In recent systematic reviews assessing the role of NoV in AGE worldwide, the pooled prevalence of NoV was estimated at 18% [3] with winter seasonality [23]. The prevalence of NoV was reported to be higher in community settings (24%) followed by outpatient (20%) and inpatients settings (17%). Moreover, the introduction of rotavirus vaccine contributed to ranking NoV as the most common cause of gastroenteritis among children [24, 25]. Importantly, these reviews highlighted the lack of data from high mortality settings and low-income countries and the need for more studies to understand the role exerted by NoVs on the burden of diarrheal diseases. This is especially true since data on the regional distribution of NoV are only available from developed countries like USA, Europe and Japan [12, 17, 26,27,28]. Nineteen studies from fourteen African countries were recently reviewed by Mans et al. [29] whereby authors identified the lack of data on NoVs from diverse age groups in Africa in agreement with previous reports from low- and middle-income countries [3].

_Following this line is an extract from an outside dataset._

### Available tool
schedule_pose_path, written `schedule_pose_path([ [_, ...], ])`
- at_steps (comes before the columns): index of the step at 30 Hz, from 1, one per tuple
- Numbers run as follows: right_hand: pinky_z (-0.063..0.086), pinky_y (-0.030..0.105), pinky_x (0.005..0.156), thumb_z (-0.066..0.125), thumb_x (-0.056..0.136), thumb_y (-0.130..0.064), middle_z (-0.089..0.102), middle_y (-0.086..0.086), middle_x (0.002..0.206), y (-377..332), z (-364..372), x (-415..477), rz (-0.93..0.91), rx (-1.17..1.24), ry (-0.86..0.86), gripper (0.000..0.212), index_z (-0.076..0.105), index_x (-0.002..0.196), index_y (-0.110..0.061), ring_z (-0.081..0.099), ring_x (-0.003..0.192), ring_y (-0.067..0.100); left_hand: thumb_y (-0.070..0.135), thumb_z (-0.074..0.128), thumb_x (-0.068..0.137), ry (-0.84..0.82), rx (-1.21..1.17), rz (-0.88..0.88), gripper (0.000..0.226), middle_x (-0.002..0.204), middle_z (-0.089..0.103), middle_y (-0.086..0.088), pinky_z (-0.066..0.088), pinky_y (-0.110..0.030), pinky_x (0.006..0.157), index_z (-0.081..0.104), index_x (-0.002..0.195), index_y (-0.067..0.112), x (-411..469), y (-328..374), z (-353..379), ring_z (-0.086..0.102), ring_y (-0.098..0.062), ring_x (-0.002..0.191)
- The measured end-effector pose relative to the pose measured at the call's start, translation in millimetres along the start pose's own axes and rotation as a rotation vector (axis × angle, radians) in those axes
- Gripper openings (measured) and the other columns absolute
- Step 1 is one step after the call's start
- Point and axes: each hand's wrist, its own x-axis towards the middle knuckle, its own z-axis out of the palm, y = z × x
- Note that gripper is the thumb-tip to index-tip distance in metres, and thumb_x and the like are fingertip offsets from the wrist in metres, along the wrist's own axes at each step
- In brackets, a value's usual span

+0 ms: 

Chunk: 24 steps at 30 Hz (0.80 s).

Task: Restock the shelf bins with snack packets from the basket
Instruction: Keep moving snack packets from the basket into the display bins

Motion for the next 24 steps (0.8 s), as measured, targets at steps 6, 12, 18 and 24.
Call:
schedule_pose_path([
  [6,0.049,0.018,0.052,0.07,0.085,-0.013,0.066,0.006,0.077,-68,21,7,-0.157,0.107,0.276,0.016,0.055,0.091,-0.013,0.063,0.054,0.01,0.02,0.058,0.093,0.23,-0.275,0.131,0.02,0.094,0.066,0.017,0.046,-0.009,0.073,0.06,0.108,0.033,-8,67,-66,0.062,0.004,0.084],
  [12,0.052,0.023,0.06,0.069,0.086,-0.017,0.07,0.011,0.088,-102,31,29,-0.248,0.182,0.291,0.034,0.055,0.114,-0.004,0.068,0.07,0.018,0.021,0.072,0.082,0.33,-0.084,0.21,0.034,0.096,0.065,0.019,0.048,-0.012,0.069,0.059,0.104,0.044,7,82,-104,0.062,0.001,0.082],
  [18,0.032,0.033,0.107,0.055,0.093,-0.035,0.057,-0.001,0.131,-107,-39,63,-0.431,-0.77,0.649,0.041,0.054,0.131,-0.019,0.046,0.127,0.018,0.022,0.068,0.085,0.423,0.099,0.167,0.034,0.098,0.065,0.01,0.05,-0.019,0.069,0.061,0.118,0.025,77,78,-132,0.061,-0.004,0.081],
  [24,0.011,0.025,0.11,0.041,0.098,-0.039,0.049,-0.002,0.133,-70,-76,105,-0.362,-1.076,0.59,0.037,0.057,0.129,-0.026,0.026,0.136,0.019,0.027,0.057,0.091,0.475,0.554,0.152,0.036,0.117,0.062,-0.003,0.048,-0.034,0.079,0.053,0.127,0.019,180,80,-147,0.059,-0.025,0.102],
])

To our knowledge, there are no systematic reviews reporting on the NoV-associated AGE in the Middle East and North Africa (MENA) region. In this review, we present the reported frequencies of NoV-associated gastroenteritis in countries of the region in different age groups, the type of tests used to report NoV, the predominant circulating genotypes compared to globally reported ones as well as seasonality patterns in the region.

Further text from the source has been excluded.